A casa era simples e harmoniosa. Não havia TV, apenas uma estante cheia de Hermann Hesse’s, Garcia’s Marques e Machados.

Edgar era um senhor com seus cinquenta e poucos (ou muitos) anos. Professor de matemática durante toda sua vida, levava a música como segundo plano e nunca desistiu.

Voltei a soar músicas que pensei que jamais sairiam de mim novamente. Choppin, Bach, Mozart. Que saudades! Além de Edgar, seu filho Pedro também gostava de sentar-se comigo. Ficávamos juntos por horas e eu me senti novamente pleno.

Edgar era viúvo e gostava também de tocar algumas polcas e valsas, fazendo com que a casa fosse sempre muito animada. Os amigos de Pedro, que tinha pouco mais de 25 anos na época, também enchiam a casa. Uma felicidade só.

Certo dia, Pedro levou Lúcia para conhecer seu pai. Uma moça bela, magra e alta. Ele quis se exibir e tentou tocar um Minueto simples, mas, de tão nervoso, inventou a maioria dos acordes. Mesmo assim, ela adorou (devia estar realmente apaixonada – risos).

Cerca de doze anos se passaram e Edgar se foi.
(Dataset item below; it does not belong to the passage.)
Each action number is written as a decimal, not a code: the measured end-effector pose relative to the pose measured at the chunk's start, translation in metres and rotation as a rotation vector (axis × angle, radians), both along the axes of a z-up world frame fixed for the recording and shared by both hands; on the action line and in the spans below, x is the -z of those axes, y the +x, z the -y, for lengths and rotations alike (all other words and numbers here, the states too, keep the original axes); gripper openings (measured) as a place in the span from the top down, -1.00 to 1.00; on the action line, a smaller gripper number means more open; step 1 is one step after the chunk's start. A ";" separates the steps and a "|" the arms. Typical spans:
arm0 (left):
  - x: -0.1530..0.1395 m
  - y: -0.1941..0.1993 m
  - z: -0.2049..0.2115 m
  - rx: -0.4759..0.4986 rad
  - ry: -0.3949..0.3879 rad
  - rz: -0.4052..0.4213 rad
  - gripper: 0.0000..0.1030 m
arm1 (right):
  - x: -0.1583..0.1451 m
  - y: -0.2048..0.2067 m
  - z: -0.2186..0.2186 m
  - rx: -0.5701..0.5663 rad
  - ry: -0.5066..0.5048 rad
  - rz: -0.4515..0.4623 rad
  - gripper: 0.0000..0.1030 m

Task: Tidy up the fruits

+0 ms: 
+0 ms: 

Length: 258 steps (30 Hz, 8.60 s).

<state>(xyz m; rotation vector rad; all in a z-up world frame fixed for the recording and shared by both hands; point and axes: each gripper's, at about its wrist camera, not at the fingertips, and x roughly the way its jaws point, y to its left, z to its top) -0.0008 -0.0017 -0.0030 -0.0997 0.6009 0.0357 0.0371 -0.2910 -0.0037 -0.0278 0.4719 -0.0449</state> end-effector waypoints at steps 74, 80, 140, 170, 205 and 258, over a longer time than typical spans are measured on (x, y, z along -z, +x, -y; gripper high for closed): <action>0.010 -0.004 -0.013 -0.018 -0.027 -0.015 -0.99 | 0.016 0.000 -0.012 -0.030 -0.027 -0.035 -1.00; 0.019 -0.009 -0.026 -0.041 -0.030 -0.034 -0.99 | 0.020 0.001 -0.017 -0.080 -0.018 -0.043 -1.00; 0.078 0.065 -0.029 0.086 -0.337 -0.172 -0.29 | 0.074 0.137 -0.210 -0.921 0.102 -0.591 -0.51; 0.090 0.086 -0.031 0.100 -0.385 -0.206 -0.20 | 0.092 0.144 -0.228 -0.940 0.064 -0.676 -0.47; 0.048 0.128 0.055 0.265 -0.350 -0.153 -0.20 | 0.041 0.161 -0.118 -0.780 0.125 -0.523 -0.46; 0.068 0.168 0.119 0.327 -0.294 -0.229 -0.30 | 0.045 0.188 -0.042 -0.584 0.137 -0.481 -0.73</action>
Ele estava sentindo-se mal nos últimos dias, com uma aparente falta de ar que terminou em uma parada cardíaca. Fiquei mais alguns anos com Pedro e Lúcia, mas ela passou a não aceitar mais que eu e ele nos encontrássemos. Nunca entendi o porquê, mas ela se incomodava com meu som, com o toque, com a música. Fiquei calado por vários anos, até que um dia, um dia triste, eles resolveram se mudar. Era o inverno de 2003 e a chuva caía sem piedade. Lúcia decidiu que não me levariam na mudança e fui colocado no quintal da casa, debaixo de um pequeno telhado que não podia me proteger. O velho galpão.

Nesse momento me encontro agora. Minha madeira começa a envergar com a umidade e creio que minhas cordas e meus martelos também foram afetados. Nunca mais serei o mesmo. Tornei-me agora triste e abandonado, a passar dias e noites aqui, na chuva, no sol. Minhas lembranças me levam aos velhos e bons tempos quando ainda possuía toda beleza de minha forma e de minhas notas. Agora não passo de um piano velho e abandonado, prestes a me tornar madeira para aumentar o fogo de alguma lareira.

Mas não, espera…

Vozes que se aproximavam. São duas moças jovens, que deviam ter seus vinte e poucos anos. Pulam o muro com lanternas nas mãos. Ficaram absolutamente espantadas. Mexeram e remexeram. Abriram minha tampa superior, observaram tudo que puderam, tocaram em minhas teclas. Estava claro que eu sofrera muito com aquilo tudo. De repente, mesmo com dificuldade, uma delas começou a tocar uma canção que nunca havia soado: Moonlight Sonata. A noite escura e silenciosa fez ressoar por todo canto os sons duros e difíceis que saíam de mim, mas que, apesar disso, ainda podiam chegar a iluminar o céu e descrever perfeitamente o luar, como quis Beethoven.

Voltaram no outro dia com mais quatro rapazes, jovens como elas, e rapidamente me tiraram dali. Me levaram a um luthier – um médico de instrumentos – e ali eu fiquei por várias semanas sendo cuidado e restaurado. Muito de mim se perdeu, é verdade. Meu som não é mais o mesmo e as marcas de minha vida jamais sairão de mim, mas elas me transformaram em um piano forte, cujo timbre era ainda mais belo, com marcas que as pessoas admiravam e se perguntavam quem as teria feito.

Após algumas semanas, fui levado cuidadosamente a meu novo lar. Pela primeira vez, sem perder um centímetro sequer, tamanho fora o cuidado. Fui levado a uma casa linda e grande, onde as pessoas eram todas gentis. Nesse casarão todos eram jovens, se não de idade, de coração. Ali funcionava uma escola de filosofia, e todos tinham um grande apreço pela música, pela arte e – como se pode esperar – pela sabedoria.

Na semana de minha chegada, houve um recital cuja principal música da noite foi aquela que mudou minha vida: Moonlight Sonata. Seus arpejos um tanto melancólicos e graves, e sua melodia dramática soariam para sempre em mim como um canto de renascimento e eu senti que ali seria cuidado para sempre.